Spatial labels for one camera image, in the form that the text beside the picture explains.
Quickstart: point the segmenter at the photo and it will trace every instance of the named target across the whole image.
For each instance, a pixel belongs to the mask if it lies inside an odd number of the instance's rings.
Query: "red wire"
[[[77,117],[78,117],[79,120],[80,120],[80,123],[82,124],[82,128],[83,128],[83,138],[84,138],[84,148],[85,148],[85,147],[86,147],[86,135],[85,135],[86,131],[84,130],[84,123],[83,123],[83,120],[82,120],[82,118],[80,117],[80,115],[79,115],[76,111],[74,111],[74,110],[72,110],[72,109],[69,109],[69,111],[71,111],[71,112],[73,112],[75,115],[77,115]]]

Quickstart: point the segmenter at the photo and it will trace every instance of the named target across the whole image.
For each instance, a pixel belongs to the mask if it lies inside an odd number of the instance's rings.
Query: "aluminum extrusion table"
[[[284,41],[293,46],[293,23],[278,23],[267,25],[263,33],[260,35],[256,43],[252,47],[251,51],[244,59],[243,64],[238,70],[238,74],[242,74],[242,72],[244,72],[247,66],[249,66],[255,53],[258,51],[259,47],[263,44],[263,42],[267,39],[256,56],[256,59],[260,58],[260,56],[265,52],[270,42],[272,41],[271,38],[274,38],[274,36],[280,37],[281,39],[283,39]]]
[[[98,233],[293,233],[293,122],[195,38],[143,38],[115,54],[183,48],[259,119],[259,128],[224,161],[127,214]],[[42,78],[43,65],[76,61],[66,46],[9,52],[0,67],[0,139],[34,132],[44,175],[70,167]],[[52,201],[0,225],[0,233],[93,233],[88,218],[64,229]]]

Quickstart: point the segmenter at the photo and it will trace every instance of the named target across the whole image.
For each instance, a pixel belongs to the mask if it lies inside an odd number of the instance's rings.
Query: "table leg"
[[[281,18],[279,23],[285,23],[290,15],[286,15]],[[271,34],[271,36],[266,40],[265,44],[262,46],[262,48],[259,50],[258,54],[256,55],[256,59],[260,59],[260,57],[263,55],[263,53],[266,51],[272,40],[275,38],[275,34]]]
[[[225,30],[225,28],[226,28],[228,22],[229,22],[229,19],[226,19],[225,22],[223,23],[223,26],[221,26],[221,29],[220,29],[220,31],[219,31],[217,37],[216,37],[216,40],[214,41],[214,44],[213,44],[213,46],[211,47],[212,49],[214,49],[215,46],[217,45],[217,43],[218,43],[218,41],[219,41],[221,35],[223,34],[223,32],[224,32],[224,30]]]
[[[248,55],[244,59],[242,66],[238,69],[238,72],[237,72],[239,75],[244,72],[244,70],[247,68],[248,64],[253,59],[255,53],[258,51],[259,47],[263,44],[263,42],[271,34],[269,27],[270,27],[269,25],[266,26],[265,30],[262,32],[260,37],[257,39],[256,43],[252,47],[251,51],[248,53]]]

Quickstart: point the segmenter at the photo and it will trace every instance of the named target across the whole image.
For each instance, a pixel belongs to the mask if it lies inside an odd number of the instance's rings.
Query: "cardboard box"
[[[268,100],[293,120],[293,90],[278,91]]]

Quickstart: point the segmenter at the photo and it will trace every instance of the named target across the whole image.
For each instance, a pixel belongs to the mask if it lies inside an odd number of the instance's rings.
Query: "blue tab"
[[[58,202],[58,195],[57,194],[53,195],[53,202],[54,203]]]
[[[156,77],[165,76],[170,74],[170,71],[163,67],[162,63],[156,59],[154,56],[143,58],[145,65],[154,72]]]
□ □ □ □ □ □ □
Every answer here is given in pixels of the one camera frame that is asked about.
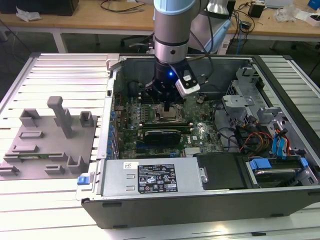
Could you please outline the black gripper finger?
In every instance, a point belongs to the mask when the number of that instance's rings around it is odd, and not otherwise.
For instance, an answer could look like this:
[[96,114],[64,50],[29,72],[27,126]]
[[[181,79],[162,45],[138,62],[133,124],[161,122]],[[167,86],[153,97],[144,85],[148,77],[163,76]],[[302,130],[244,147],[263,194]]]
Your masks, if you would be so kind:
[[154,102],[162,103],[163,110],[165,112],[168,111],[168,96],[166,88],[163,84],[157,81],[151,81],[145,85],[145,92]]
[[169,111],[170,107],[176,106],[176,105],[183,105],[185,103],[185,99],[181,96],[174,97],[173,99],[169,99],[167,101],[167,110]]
□ □ □ □ □ □ □
#### WHAT THE TASK REQUIRES
Pictures in the entries do not go into the copy. Print only the lines starting at the one containing "Every answer here" and ending at the one containing "[[96,114],[64,50],[29,72],[27,126]]", exactly as they appear.

#### WRITTEN SOLUTION
Every answer here is given in pixels of the one camera frame that is asked about.
Could you please outline the black gripper finger?
In every instance, a point belongs to the mask when the number of that instance's rings around it is odd, and not otherwise.
For instance, an answer could look like this:
[[96,114],[64,50],[29,72],[27,126]]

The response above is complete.